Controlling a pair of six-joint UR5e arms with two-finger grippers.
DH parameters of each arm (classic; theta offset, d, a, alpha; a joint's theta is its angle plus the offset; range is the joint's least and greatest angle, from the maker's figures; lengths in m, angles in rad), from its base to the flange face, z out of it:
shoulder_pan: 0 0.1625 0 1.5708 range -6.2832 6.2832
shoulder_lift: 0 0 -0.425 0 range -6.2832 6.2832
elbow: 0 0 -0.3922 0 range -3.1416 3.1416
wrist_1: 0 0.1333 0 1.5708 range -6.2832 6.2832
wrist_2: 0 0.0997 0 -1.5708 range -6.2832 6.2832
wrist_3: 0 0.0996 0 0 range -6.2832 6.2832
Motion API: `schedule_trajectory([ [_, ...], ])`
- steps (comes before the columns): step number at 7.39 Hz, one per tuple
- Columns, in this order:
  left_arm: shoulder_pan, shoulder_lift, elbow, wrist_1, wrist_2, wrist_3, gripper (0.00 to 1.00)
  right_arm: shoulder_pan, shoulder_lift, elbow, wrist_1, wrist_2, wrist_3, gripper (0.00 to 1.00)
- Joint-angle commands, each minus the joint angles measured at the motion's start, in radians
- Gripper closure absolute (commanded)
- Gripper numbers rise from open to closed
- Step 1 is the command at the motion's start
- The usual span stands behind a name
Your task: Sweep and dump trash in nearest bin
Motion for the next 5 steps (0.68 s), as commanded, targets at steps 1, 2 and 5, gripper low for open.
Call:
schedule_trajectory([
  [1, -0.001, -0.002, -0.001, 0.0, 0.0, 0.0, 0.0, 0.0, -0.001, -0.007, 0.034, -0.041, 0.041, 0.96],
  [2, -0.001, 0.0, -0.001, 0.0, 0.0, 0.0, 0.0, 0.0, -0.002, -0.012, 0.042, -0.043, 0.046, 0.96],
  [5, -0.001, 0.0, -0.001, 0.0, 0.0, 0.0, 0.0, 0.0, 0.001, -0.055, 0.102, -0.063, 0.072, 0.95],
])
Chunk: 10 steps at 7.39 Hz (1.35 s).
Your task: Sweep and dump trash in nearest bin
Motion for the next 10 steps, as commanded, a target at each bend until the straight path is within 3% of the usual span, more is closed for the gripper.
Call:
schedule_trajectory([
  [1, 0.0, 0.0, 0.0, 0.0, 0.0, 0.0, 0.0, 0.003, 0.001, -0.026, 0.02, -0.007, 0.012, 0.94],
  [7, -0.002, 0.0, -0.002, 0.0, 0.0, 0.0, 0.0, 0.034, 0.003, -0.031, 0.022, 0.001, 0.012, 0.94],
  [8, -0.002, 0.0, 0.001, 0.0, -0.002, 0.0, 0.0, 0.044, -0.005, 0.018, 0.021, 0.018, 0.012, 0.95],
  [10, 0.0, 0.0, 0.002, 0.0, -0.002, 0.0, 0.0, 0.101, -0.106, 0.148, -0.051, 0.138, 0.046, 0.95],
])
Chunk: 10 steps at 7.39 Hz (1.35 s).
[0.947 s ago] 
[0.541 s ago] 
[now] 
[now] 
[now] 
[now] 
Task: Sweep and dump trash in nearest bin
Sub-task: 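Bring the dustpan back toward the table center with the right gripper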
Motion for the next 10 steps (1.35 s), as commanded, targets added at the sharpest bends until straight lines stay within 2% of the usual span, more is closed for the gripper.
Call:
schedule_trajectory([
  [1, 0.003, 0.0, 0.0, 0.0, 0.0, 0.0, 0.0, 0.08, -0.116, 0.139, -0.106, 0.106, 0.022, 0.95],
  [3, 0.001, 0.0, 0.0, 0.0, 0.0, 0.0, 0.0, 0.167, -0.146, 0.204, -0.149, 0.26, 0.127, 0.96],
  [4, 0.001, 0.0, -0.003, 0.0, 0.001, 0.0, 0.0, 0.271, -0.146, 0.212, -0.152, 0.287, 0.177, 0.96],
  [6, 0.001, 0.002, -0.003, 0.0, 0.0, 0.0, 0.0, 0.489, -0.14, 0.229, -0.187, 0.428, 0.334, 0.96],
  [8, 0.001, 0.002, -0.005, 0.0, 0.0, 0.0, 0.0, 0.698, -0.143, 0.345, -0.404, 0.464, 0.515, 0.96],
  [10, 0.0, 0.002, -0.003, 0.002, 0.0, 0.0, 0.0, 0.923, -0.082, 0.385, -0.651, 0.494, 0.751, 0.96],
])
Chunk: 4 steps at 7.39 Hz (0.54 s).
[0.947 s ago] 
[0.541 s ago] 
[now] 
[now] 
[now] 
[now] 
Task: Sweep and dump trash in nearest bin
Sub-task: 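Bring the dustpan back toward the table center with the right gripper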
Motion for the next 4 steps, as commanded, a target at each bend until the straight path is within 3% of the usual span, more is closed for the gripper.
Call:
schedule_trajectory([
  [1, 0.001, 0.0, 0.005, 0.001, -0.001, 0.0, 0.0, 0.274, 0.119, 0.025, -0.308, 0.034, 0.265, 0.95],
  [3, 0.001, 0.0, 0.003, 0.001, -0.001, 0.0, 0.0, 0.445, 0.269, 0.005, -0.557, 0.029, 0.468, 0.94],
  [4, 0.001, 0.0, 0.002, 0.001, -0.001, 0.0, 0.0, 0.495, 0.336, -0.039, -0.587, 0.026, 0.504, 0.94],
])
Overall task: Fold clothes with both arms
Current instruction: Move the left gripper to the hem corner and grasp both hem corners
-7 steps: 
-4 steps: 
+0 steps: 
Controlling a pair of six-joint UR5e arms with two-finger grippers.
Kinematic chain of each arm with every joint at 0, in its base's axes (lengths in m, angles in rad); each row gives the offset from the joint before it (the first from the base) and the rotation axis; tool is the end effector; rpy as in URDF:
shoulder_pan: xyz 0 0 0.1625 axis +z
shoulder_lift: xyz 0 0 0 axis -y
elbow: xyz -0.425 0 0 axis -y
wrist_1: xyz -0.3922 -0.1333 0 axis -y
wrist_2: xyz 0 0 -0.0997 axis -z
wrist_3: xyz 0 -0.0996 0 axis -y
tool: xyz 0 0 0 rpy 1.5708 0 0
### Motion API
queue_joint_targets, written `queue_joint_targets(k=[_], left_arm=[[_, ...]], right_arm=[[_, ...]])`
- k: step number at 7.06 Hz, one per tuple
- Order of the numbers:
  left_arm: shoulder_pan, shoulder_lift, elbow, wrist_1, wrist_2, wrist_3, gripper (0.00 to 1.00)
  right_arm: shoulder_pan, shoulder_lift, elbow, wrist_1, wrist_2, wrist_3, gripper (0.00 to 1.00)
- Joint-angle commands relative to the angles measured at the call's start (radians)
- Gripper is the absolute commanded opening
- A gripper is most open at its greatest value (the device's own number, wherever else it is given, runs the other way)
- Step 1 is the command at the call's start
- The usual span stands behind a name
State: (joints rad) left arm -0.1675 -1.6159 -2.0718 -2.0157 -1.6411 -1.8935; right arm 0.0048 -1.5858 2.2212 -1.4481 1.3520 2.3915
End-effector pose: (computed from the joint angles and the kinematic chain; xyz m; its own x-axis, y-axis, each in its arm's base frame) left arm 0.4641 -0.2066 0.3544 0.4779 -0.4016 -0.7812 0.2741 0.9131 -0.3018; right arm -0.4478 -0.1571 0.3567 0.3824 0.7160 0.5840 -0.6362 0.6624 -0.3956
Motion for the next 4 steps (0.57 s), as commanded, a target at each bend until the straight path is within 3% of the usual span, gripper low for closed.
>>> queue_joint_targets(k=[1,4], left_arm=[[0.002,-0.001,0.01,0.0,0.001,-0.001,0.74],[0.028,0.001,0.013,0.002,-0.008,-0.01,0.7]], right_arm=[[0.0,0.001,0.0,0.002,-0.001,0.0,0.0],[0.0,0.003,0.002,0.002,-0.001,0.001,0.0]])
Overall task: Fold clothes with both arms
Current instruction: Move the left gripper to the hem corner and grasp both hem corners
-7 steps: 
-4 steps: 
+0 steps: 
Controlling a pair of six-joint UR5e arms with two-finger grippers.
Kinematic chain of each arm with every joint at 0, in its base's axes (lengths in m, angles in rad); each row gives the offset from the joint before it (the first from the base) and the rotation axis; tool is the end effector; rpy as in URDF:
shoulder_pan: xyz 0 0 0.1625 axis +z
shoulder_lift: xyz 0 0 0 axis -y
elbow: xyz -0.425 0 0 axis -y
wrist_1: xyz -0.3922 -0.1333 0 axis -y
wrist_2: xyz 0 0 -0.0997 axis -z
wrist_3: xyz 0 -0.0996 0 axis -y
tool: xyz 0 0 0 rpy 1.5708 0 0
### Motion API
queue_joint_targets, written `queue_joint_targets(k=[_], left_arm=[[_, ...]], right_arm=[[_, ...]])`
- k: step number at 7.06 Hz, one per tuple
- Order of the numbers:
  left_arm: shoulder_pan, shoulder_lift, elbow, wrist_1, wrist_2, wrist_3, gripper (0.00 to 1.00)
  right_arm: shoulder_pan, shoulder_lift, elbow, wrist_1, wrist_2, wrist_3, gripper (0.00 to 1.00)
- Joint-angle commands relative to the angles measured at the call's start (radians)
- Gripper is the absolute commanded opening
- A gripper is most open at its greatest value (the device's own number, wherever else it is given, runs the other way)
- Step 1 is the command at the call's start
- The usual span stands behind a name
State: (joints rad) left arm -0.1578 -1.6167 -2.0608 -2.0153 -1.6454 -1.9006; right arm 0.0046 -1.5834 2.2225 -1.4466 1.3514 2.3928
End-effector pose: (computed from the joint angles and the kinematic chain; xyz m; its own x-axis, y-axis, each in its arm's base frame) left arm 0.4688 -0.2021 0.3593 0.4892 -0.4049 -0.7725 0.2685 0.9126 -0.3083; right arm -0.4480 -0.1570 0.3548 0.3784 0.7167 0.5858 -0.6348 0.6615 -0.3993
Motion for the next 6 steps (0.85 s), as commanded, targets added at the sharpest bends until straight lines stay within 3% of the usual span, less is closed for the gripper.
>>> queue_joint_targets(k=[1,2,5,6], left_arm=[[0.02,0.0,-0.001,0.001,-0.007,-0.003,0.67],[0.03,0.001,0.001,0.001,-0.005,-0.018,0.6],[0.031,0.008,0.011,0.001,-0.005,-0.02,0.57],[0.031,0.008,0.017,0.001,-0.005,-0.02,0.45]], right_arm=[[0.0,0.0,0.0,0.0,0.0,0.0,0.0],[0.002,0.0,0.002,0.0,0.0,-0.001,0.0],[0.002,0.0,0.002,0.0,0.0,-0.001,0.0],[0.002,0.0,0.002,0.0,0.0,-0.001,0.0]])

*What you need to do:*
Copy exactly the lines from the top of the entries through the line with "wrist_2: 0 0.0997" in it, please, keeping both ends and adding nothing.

*Task response:*
Controlling a pair of six-joint UR5e arms with two-finger grippers.
DH parameters of each arm (classic; theta offset, d, a, alpha; a joint's theta is its angle plus the offset; range is the joint's least and greatest angle, from the maker's figures; lengths in m, angles in rad), from its base to the flange face, z out of it:
shoulder_pan: 0 0.1625 0 1.5708 range -6.2832 6.2832
shoulder_lift: 0 0 -0.425 0 range -6.2832 6.2832
elbow: 0 0 -0.3922 0 range -3.1416 3.1416
wrist_1: 0 0.1333 0 1.5708 range -6.2832 6.2832
wrist_2: 0 0.0997 0 -1.5708 range -6.2832 6.2832

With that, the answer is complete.